肉の焼ける臭いと人々の叫び声があたりに充満している。




「グアアアアアア!」


それら全てをかき消すくらいの声でワイバーンが火を吹いた。


ワイバーンは頭がドラゴン、蝙蝠の翼を持ち、一対のワシの足と蛇の尾を持ったアスチルベ皇国––––すなわちこの国の聖獣だ。


それがどうして、こんなことになっているのだろうか。


「いやぁあぁああ!誰か助けて!」


「俺の家が……!」


「馬鹿、早く走れ……っひっっ、こっちにくるなぁ!」


どうやら村全体が火に包まれ、逃げようにも逃げられなくなっているらしい。ワイバーンの炎属性攻撃、風属性攻撃、毒攻撃に反撃できる魔力持ちはここにはいないようだった。


「まぁ、そうそういてたまるかって話だよな……おおい!ワイバーン!邪魔だから消えてくれ!」


「雹華?!」


蝶蘭が大慌てで俺の頭を叩く。身体強化魔法を使っているので、殴られたことすらほとんど感じない。


「ここで活躍すれば冒険者として早くに名をあげれるだろ?なにをそんなに慌てることがあるんだ?……って、俺は悪魔なんだっけ。いけね。」


前回の俺も、戦っている最中の挑発は息をするように行っていた。
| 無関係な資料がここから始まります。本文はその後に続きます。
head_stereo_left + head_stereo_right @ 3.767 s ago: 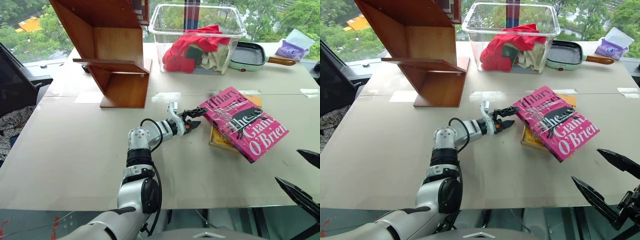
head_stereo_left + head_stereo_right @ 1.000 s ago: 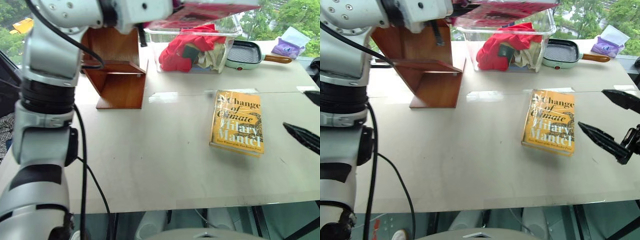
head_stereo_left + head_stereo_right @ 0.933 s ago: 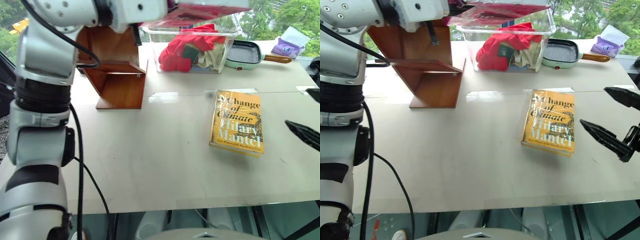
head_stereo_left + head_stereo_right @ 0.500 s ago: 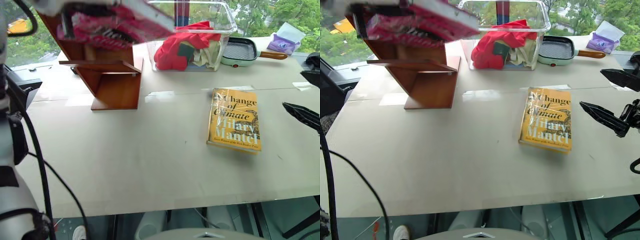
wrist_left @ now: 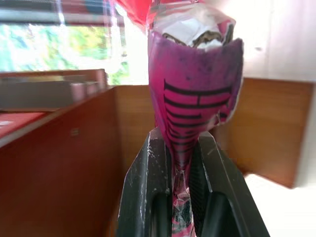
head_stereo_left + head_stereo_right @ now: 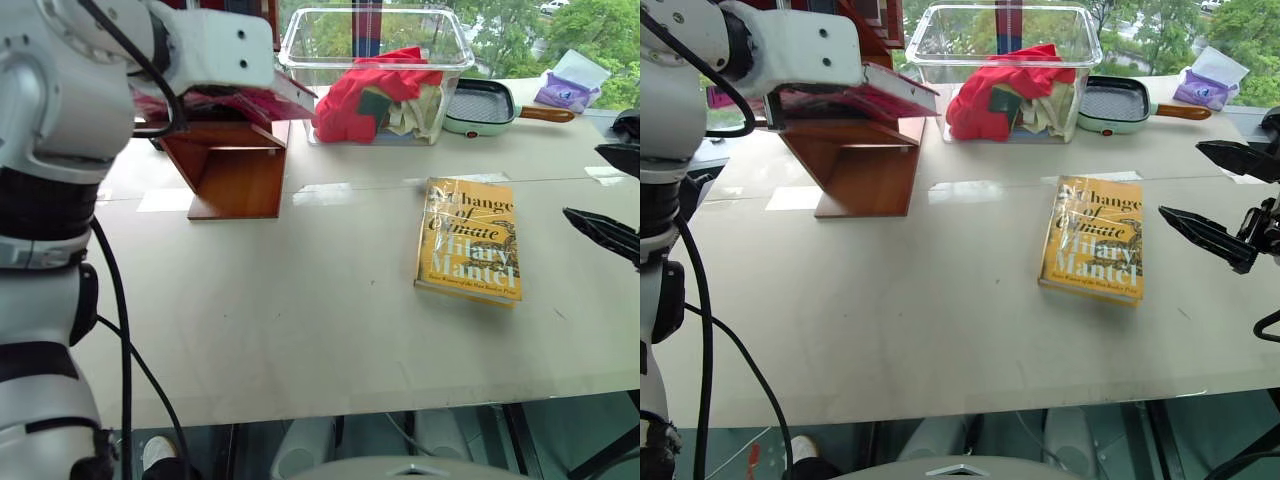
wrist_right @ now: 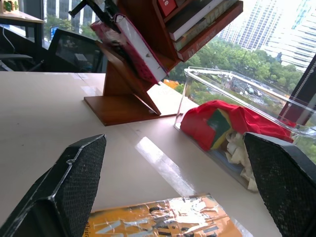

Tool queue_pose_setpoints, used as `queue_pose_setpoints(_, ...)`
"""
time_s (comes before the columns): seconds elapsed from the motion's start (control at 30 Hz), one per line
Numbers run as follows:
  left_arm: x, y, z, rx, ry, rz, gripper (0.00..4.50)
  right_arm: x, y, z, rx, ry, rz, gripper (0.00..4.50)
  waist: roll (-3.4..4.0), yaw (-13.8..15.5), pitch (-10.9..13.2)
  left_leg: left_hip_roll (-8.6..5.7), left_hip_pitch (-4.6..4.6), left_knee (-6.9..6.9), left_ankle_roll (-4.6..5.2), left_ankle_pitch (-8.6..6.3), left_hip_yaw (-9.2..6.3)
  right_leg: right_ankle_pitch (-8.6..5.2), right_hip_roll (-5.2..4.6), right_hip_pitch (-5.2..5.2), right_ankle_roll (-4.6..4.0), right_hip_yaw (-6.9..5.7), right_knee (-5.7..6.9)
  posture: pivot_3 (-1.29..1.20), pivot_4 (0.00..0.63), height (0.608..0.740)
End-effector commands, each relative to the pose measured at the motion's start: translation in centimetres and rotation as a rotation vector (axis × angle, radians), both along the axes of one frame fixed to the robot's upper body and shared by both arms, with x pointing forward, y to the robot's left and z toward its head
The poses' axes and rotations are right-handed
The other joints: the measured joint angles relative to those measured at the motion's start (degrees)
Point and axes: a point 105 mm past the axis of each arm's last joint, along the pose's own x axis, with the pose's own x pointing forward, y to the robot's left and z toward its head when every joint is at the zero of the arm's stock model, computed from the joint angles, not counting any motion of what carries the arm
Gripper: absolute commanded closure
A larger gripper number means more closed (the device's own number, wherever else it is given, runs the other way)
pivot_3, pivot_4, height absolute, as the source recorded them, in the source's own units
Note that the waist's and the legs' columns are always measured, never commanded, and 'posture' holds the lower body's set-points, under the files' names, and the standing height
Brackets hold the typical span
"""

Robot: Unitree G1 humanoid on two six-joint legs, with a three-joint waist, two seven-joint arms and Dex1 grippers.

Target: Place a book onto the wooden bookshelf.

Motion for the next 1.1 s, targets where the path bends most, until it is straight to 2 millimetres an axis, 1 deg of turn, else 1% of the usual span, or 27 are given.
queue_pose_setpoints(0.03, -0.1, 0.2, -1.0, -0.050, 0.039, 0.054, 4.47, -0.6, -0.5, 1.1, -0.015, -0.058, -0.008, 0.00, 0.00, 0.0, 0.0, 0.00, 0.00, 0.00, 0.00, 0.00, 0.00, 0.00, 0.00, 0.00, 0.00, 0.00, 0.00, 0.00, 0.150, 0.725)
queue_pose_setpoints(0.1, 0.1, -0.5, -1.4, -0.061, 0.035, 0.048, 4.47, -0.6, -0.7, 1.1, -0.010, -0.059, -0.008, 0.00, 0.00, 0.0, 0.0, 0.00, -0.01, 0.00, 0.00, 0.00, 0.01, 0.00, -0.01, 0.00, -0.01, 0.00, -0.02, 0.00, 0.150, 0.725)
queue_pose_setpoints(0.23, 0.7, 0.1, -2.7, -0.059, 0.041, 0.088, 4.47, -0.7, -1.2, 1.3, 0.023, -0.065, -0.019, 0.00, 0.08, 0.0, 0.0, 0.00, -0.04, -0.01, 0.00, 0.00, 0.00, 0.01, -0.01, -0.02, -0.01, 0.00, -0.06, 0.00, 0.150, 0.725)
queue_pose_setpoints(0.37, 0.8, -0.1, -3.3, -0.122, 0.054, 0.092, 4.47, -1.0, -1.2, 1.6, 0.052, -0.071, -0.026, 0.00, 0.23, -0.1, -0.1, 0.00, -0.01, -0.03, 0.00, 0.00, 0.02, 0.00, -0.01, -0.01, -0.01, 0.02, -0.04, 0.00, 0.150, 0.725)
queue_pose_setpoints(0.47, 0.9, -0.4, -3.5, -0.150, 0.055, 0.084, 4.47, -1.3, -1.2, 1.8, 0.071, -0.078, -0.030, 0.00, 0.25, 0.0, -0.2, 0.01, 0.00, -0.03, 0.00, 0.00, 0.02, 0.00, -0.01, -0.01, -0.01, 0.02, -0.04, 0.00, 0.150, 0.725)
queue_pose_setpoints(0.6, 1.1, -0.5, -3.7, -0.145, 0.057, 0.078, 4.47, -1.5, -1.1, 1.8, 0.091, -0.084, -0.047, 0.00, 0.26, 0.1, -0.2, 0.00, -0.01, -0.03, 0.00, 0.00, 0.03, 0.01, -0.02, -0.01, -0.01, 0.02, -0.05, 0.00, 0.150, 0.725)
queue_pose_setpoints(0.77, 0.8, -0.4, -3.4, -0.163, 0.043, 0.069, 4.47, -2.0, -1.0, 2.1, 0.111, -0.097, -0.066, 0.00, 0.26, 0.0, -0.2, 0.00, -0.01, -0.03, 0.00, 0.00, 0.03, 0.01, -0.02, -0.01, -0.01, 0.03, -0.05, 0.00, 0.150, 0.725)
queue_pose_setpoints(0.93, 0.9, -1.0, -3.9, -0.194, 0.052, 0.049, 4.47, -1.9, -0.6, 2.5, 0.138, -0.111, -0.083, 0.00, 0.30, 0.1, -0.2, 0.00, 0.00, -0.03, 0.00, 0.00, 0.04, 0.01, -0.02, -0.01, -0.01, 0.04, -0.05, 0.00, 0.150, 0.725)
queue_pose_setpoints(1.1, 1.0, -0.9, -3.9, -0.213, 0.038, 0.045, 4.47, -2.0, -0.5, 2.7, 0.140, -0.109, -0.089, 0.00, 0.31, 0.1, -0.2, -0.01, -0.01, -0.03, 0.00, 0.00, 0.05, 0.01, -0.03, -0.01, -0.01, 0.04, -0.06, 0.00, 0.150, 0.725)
それが仇となったらしい。


完全に手遅れだった。


周りの村人は大声を上げた子連れの男に目をやり、その風貌にますます悲鳴を甲高くする。


「あっ……悪魔じゃねぇか!なんでこんなところにいるんだよ!」


「ねぇ、あの子供……!」


「おい、またヤツの攻撃がくる!」


「もう逃げ場がねぇよ!」

ワイバーンは相変わらず無差別に攻撃している。俺のことは完全にシカトだ。人が逃げ惑う声。きっとこいつらは虐められる蝶蘭を見て見ぬふりしてきたヤツらだ。……だが。
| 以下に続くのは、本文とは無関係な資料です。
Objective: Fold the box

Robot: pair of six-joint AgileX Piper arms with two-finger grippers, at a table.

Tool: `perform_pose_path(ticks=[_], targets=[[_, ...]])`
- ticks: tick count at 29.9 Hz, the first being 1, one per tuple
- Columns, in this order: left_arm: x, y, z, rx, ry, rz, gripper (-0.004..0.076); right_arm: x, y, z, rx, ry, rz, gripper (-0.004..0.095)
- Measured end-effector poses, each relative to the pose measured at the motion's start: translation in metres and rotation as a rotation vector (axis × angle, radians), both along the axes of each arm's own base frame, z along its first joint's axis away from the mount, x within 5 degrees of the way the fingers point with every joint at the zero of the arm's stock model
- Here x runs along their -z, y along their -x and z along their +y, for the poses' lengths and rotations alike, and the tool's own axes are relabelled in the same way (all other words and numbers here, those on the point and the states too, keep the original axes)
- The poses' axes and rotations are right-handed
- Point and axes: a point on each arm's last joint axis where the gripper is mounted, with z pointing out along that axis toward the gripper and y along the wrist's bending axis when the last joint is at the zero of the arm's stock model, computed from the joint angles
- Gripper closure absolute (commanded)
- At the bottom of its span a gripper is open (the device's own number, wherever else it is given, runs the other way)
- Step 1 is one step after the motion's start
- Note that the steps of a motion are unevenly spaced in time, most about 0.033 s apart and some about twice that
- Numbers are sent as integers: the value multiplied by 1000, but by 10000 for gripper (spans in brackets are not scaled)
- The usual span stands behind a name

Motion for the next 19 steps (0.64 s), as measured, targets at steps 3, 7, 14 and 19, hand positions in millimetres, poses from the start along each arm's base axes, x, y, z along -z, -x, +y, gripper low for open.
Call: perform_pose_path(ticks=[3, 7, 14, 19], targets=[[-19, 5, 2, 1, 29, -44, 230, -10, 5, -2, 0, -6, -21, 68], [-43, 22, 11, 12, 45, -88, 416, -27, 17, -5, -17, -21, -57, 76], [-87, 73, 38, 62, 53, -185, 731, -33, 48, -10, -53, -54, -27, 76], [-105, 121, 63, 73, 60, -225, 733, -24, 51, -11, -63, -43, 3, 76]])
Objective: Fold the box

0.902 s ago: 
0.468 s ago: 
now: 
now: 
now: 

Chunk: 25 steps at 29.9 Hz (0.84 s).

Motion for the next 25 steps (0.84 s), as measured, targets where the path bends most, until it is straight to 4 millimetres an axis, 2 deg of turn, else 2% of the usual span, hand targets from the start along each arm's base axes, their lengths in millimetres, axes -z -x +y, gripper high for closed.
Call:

「…………このままじゃ皆焼け死んでしまう。それじゃ蝶蘭のためにならない。」


俺は魔力を無駄遣いするわけにはいかない。今は大人しくしている俺の中の呪いが、いつまた俺の体を蝕み始めるかわからないから。


だが、ほんの一瞬でいい。


ほんの一瞬、俺が今隠している魔力を身体中から解放するだけでいい。そうすれば、俺はほとんど魔力を消費することなく存在感だけ・・をワイバーンに与えられるだろう。

力の解放は悪魔の好みでもある。


「蝶蘭、俺の背中にくっついてて。」


前回の俺は様々なしがらみと戦いに巻き込まれて死んだ。それなのに、結局俺はまた性懲りも無く戦おうとしている。悪魔の本能が––––そう言えればどんなによかったか。


俺は昔も今も、自分が守りたいもののためには手段を選ばない。


小さく口元を緩める。0.01秒。それで十分だ。